If you think the “or others” instruction will confuse a jury, ask for an instruction on the law of parties, and ask that the charge limit self-defense to the defendant’s fear of unlawful force from the complainant or others whom the defendant believed were in a party with the complainant. The only possible justification for a multiple-assailants instruction under the current Penal Code is the law of parties.
It might still lead to absurd results: The law of parties inculpates a lot of people against whom it would be ridiculous to act in “self-defense.” And I can’t guarantee it won’t get you reversed: Multiple assailant cases are pretty vague as to what a proper instruction looks like. But that’s Texas self-defense law in 2020.
 593 S.W.3d 340 (Tex. Crim. App. 2020).
 See Cartwright v. State, 16 Tex. Ct. App. 473 (1884).
 145 S.W. 944 (Tex. Crim. App. 1912).
 Jordan v. State, 558 S.W.3d 173 (Tex. App.—Texarkana) rev’d, 559 S.W.3d 340 (Tex. Crim. App. 2020).
 Id. at 180 n.4 (citing Hughes v. State, 897 S.W.2d 285, 301 (Tex. Crim. App. 1994)).
 The Court also noted the SPA’s argument was inconsistent with the State’s argument at trial, where the prosecutor claimed Jordan admitted to all the elements, but the Court does not ascribe any legal significance to this inconsistency. It would be very strange for the Court to hold that the State’s argument required the trial court to submit a self-defense instruction that was not supported by the evidence. Absent an explicit statement making such a holding, I think the Court’s holding here is that Jordan’s admission to firing the gun, notwithstanding his denial of firing at Varley and Crumpton, raised self-defense.
 Tex. Penal Code §9.31(a).
 I quote this response because I do not see how it rebuts the SPA’s point. No matter how you swap out the terms “another,” “other,” and “others,” Penal Code §9.31 always says the force is justified only against the person or persons from whom the actor fears unlawful force.
 Jordan, 593 S.W.3d at 348 (Keasler, J., dissenting).
 Tex.

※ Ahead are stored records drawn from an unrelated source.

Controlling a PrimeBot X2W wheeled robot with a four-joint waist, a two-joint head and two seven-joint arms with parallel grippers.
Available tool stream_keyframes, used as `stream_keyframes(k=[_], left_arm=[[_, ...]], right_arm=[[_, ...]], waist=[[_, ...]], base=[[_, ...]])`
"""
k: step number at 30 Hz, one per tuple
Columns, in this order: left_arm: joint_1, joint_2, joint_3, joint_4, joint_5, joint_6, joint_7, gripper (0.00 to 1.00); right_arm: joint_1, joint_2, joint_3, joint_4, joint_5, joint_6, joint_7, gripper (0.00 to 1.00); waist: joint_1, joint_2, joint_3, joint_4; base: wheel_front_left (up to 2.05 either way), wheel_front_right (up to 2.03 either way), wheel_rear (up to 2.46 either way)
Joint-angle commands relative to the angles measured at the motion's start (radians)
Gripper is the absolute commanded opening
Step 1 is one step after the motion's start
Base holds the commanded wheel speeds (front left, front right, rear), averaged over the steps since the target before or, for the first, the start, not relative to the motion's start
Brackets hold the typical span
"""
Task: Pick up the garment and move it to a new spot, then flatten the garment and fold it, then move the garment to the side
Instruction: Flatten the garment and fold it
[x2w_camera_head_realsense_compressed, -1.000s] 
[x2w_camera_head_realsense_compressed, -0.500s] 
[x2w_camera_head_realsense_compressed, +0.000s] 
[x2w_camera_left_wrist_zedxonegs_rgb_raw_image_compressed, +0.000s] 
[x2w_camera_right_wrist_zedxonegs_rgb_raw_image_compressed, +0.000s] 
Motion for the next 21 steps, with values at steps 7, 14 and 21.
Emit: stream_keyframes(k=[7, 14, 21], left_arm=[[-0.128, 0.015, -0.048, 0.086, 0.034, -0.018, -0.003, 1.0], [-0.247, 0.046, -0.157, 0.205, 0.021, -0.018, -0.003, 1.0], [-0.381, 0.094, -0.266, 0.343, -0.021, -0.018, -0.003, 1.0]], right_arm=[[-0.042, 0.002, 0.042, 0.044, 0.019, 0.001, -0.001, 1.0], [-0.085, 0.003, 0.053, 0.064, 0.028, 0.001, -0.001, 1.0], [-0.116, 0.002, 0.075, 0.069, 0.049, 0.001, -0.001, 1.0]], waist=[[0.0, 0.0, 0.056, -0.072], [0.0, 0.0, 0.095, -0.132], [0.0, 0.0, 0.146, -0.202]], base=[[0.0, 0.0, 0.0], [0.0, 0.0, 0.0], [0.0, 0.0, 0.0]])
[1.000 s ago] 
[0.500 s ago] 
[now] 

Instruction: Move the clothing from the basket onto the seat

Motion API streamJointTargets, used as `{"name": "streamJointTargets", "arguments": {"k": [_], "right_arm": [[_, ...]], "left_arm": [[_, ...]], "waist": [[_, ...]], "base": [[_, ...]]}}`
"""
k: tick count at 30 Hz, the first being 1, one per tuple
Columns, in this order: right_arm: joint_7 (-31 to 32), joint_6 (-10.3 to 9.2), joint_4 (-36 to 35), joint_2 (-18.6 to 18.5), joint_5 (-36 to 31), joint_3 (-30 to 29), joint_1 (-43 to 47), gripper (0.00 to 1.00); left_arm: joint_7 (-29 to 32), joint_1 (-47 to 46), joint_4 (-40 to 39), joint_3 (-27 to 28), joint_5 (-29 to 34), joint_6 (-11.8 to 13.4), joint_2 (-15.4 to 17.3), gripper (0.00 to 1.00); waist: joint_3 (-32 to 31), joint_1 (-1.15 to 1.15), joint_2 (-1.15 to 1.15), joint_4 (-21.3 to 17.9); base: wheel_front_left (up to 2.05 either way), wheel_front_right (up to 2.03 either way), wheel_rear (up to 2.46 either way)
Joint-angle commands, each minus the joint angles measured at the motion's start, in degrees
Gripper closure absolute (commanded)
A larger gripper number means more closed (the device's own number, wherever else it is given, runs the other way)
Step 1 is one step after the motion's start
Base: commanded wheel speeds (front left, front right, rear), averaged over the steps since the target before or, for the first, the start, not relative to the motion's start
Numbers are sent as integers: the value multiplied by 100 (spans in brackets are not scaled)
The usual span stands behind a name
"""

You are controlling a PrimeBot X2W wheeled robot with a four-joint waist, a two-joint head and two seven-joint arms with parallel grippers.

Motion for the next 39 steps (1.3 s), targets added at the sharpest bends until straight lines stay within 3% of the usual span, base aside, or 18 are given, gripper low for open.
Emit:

Penal Code §22.05(b).
 Jordan, 593 S.W.3d at 351 (Yeary, J., dissenting).
 Judge Yeary described the posture of the case and said it was “understandable” for the Court to have addressed the multiple-assailants argument, and he “[did] not fault the Court for proceeding to address this issue.”
 All the cases cited by the Court regarding multiple assailants either pre-date the current Penal Code or rely exclusively on cases that pre-date the current Penal Code.
 Tex. Penal Code §7.02.
 See Jordan, 593 S.W.3d at 343 (citing Cartrwright, the 1884 case explaining multiple assailants as a function of the law of parties), 345 (citing then-Judge Keller’s concurrence in Dickey v. State, 22 S.W.3d 490 (Tex. Crim. App. 1999), which argued multiple assailants was a function of the law of parties).